─── Listed entries

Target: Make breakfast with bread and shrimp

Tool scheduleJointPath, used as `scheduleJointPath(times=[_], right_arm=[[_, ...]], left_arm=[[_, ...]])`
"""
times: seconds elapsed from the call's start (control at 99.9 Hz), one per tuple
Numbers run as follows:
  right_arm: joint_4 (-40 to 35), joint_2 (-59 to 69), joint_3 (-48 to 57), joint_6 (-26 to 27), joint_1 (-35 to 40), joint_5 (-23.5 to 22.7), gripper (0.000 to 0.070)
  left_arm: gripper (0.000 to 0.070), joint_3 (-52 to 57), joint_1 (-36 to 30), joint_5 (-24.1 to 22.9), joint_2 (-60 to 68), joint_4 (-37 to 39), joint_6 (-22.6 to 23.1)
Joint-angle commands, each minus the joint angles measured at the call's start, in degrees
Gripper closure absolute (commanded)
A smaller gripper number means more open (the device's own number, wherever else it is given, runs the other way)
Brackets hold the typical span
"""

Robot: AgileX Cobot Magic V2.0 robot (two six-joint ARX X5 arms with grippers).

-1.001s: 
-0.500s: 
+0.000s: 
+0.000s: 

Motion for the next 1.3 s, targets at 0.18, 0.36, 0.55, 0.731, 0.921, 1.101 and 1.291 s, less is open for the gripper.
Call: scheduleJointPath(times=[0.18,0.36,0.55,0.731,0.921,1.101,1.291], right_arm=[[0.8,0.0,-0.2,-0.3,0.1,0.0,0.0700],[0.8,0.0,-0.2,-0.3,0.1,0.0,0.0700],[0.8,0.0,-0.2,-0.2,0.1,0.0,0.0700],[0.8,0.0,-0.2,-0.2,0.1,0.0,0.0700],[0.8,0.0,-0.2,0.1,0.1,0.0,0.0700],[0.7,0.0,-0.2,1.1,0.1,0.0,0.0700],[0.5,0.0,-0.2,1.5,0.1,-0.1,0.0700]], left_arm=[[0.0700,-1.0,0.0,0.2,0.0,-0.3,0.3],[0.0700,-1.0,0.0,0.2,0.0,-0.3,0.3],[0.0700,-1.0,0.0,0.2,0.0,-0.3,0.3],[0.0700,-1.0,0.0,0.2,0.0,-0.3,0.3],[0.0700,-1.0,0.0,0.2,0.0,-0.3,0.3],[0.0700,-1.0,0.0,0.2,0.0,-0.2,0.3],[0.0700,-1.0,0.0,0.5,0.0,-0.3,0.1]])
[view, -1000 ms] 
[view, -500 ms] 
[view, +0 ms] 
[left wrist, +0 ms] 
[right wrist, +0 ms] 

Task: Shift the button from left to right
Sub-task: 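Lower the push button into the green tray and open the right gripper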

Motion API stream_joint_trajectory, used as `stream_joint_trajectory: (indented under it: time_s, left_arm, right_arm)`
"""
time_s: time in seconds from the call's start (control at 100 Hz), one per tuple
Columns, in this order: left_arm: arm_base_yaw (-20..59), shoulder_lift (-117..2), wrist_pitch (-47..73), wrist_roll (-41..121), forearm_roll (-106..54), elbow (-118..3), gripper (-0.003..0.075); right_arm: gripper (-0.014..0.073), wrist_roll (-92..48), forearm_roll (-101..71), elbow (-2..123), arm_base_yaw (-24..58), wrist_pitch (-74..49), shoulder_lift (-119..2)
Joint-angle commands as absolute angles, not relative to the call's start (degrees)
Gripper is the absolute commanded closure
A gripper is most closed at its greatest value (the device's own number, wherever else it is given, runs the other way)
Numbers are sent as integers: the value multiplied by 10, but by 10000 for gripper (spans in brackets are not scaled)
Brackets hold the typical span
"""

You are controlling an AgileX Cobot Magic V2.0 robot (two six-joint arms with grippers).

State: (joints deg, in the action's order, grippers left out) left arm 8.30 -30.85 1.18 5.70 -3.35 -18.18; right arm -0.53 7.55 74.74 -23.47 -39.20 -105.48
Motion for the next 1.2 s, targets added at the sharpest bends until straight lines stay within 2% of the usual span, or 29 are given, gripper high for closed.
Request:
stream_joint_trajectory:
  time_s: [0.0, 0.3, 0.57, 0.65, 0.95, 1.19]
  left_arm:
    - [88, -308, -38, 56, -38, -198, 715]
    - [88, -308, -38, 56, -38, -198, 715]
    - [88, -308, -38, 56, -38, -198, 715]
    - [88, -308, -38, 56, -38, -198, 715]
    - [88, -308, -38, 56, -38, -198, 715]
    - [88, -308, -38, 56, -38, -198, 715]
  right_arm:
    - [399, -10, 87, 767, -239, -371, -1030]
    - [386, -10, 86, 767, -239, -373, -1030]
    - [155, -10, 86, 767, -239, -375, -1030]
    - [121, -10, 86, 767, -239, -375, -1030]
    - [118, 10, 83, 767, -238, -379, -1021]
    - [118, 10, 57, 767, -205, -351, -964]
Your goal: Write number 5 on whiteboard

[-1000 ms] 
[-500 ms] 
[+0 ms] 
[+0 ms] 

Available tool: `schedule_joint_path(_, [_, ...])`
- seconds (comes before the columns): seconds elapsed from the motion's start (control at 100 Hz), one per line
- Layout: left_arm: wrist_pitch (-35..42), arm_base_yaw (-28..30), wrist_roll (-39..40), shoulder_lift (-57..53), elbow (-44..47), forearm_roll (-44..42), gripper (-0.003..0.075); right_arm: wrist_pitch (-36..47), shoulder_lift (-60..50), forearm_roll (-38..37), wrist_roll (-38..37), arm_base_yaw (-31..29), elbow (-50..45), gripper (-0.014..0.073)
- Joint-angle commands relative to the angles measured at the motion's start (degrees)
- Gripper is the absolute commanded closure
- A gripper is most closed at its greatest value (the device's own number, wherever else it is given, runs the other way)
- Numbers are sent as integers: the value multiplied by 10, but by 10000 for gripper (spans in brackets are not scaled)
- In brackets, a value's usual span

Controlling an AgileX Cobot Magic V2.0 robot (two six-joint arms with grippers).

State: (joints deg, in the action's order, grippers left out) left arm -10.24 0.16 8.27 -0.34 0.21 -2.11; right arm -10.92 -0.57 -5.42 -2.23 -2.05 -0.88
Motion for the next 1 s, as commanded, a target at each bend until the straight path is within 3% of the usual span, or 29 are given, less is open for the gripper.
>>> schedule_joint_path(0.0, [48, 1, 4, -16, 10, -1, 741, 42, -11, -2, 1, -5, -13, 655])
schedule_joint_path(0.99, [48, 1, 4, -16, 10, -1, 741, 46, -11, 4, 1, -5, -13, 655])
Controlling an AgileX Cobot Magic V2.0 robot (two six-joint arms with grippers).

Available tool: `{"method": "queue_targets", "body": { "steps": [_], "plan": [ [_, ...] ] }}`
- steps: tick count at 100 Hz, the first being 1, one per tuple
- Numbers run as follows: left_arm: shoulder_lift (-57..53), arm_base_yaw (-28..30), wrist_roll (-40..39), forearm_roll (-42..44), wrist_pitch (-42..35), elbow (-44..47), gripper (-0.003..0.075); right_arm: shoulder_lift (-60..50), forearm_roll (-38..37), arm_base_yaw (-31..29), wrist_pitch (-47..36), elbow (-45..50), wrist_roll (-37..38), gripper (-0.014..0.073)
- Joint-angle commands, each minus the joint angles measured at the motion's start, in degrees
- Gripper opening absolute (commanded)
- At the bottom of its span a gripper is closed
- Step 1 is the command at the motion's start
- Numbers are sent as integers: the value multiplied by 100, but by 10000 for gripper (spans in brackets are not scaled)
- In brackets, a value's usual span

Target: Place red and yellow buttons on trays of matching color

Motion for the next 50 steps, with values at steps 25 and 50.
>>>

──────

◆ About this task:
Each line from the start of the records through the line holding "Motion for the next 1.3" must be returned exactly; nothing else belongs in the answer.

◆ Completed exercise:
Target: Make breakfast with bread and shrimp

Tool scheduleJointPath, used as `scheduleJointPath(times=[_], right_arm=[[_, ...]], left_arm=[[_, ...]])`
"""
times: seconds elapsed from the call's start (control at 99.9 Hz), one per tuple
Numbers run as follows:
  right_arm: joint_4 (-40 to 35), joint_2 (-59 to 69), joint_3 (-48 to 57), joint_6 (-26 to 27), joint_1 (-35 to 40), joint_5 (-23.5 to 22.7), gripper (0.000 to 0.070)
  left_arm: gripper (0.000 to 0.070), joint_3 (-52 to 57), joint_1 (-36 to 30), joint_5 (-24.1 to 22.9), joint_2 (-60 to 68), joint_4 (-37 to 39), joint_6 (-22.6 to 23.1)
Joint-angle commands, each minus the joint angles measured at the call's start, in degrees
Gripper closure absolute (commanded)
A smaller gripper number means more open (the device's own number, wherever else it is given, runs the other way)
Brackets hold the typical span
"""

Robot: AgileX Cobot Magic V2.0 robot (two six-joint ARX X5 arms with grippers).

-1.001s: 
-0.500s: 
+0.000s: 
+0.000s: 

Motion for the next 1.3 s, targets at 0.18, 0.36, 0.55, 0.731, 0.921, 1.101 and 1.291 s, less is open for the gripper.

The full output has been given.